» **INSTRUCTIONS FOR THE TASK**:
Set down, exactly and with no pictures, the line that contains "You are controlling" and all lines after it in the listing.

-- -- --

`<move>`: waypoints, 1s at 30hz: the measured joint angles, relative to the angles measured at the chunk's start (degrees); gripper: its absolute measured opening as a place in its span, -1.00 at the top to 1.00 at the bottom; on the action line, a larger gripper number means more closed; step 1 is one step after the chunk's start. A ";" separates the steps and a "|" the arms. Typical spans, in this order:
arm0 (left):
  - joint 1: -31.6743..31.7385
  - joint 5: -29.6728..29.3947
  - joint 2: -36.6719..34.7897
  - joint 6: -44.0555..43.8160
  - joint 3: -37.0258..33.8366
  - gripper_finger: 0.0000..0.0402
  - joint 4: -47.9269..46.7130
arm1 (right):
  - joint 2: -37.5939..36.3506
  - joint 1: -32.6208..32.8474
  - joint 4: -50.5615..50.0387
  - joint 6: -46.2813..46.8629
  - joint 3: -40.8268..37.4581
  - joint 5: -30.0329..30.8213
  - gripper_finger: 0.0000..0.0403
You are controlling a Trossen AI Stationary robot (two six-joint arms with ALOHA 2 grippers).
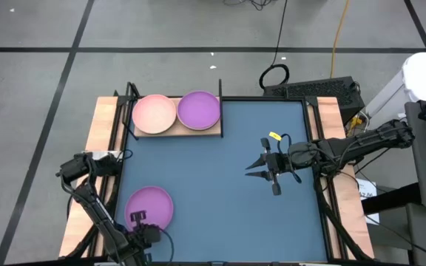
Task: Place and stack plates onto a shelf
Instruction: Stack the purple plate on top of the left light pink plate on the shelf
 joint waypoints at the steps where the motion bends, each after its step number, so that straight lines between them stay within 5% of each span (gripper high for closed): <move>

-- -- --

» **RESPONSE AREA**:
You are controlling a Trossen AI Stationary robot (two six-joint arms with ALOHA 2 grippers).
Task: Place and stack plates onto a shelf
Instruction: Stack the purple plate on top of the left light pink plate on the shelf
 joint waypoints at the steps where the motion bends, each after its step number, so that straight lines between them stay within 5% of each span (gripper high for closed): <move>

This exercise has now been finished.